Elimination of the “insane war on drugs” and adoption of social policies designed to reduce gang activity would each do more to reduce the “gun-related” homicide rate in the U.S. than any of the proposed “gun control” measures.
John wrapped up his comments by saying:
As for the effects of gun control, I harbor no illusions that implementing even draconian restrictions would quickly alter our level of gun violence, since we are awash in guns and it would take decades to ‘drain the swamp’. The modest restrictions on gun ownership that have been implemented here and there in the past, and that are likely in the future here, are mostly band-aids on a large open wound and will have at most a modest effect on gun violence. To me, that’s sad, but that is the political reality.
However, despite my pessimism on what can be done in the US, I stand by what I regard as the clear balance of evidence in regard to the relationship between the level of violence and the prevalence of guns. When you compare countries with comparable levels of development and comparable social structures, the ones with much lower levels of gun ownership have much lower levels of gun violence.
And I stand by my own analysis in this regard, though I have to agree with the ultimate extrapolation of John’s concluding comment. That is, there can be no doubt that if there were no guns in the U.S., there would be no gun violence in the U.S. That, however, is not really the point, as we are never going to have a society in which there are no firearms, nor would or should we want to have such a society.

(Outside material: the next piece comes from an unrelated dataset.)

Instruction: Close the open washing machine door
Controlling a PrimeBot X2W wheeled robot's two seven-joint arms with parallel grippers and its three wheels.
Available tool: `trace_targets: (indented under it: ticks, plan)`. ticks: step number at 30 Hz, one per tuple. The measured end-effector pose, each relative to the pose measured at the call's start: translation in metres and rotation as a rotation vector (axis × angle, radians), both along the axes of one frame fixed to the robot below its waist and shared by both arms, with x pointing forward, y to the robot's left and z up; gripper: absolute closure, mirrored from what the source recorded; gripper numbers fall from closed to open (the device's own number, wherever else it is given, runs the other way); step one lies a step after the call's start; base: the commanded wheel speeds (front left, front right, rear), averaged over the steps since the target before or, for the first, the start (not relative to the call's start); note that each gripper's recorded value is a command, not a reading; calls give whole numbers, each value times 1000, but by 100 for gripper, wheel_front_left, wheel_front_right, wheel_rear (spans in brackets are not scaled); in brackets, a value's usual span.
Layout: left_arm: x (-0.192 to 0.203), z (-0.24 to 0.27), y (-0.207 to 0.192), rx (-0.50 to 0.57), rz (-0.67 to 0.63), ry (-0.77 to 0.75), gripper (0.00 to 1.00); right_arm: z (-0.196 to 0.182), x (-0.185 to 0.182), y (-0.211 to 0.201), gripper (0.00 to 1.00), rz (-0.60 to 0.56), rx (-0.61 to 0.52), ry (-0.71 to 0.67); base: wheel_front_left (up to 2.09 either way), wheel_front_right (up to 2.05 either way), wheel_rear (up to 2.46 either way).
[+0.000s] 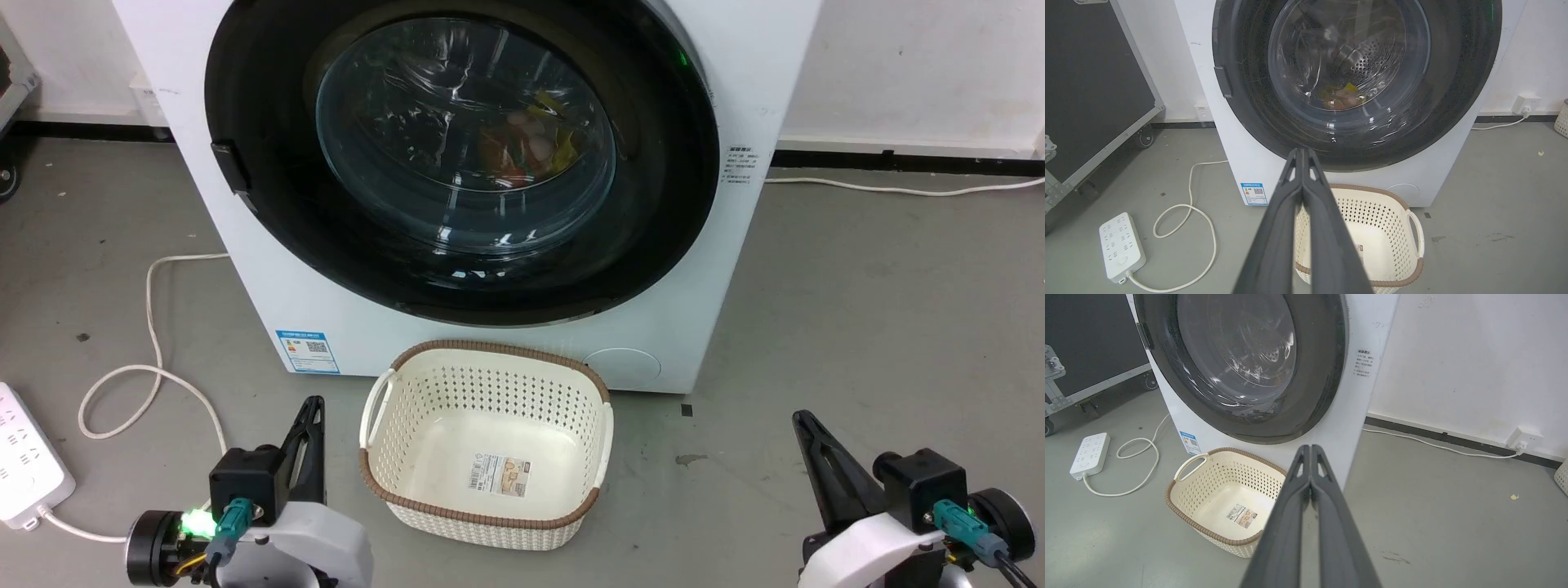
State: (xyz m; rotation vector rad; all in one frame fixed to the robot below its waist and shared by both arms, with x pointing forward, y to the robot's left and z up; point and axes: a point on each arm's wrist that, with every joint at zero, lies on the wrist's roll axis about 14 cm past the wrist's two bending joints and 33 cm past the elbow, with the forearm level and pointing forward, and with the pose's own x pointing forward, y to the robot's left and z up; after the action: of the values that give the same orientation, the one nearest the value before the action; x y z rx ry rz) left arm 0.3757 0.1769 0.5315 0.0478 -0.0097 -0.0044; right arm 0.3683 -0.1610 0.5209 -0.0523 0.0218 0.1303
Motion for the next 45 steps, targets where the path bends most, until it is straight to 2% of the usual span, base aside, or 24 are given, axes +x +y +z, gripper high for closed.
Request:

Furthermore, neither I nor John have addressed the issue of gun control from the perspective of those who have actually used guns in defense of themselves, their homes and their loved ones.
Or why and under what possible future circumstances the availability of firearms for such protection be desirable, if not essential, to the survival of not only individuals, but our society as a whole.
I will address both of these subjects in future discussions here.